I don’t worship the same god as Hagee and Jeffress. I don’t believe in their god and what their god stands for. Their god is the god of Empire and Caesar. Their god is a god of vengeance, and military might, and might makes right, and the ends justify the means, and only the strong survive. Their god leads to death and demands bloody sacrifices along the way. 55+ people have already been sacrificed to quench the anger of their god. But their god will never be satisfied until there is total destruction. I reject their god. I reject the god of Empire and Caesar.
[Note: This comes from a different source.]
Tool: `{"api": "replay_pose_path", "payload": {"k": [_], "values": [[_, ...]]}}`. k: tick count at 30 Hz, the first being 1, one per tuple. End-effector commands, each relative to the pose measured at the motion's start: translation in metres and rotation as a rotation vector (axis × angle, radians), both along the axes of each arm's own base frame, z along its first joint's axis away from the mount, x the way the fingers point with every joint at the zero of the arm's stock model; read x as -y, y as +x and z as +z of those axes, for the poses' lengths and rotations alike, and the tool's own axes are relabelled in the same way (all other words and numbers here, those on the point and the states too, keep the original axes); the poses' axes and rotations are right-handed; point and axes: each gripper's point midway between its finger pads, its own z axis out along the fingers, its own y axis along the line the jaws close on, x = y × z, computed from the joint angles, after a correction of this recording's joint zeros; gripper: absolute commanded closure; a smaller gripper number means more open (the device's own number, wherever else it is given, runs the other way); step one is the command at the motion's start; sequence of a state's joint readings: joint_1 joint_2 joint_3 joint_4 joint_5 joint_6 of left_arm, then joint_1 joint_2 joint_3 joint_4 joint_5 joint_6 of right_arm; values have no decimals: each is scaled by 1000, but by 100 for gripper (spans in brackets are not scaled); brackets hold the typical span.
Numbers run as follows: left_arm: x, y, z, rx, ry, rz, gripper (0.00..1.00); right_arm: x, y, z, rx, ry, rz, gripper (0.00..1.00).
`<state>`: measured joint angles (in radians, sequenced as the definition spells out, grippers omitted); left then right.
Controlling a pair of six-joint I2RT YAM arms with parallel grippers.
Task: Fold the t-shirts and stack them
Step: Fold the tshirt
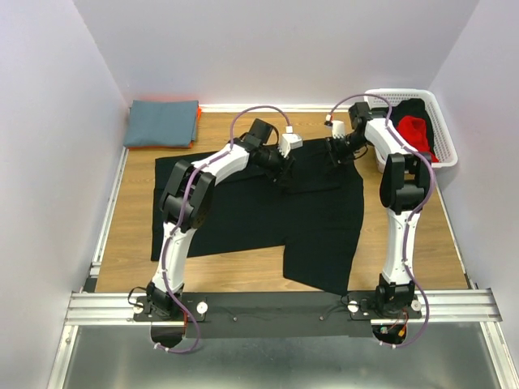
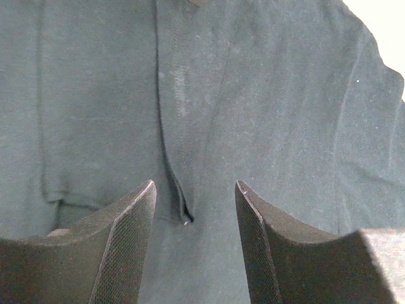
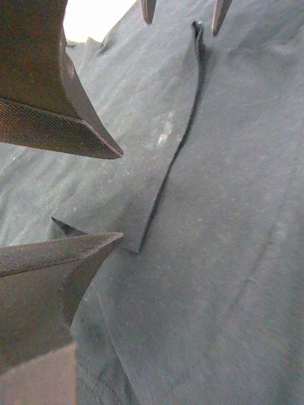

The God I worship is a God who calls on us to die — die to self, die to the idea of the Empire and that Caesar is the savior, die to our loyalties, die to our fears and anger, die to our desire to be in control and to know, die to might makes right and that the ends justify the means. Jesus calls us to pick up our cross and follow him — to die to these things. We die to these so that we can experience resurrection — new life, transformed life. I worship a God who is love. A God who weeps often because of the world and its sick adherence to Empire, Caesar, and Death. I worship a God who accompanies and calls on us to accompany the outcast, the poor, the weak, those out of power. I worship a God who does not delight in death and destruction, provocation, and war. I worship a God who tells us that the world will be conquered by faith and love. (1 John 5:4) I worship a God who sends his actual Son into the world to save us from the world not through an divine escape plan, but rather through transformation and renewal. Not by force and might. But through Faith and love. This is the God I worship and serve. Who do you serve and worship?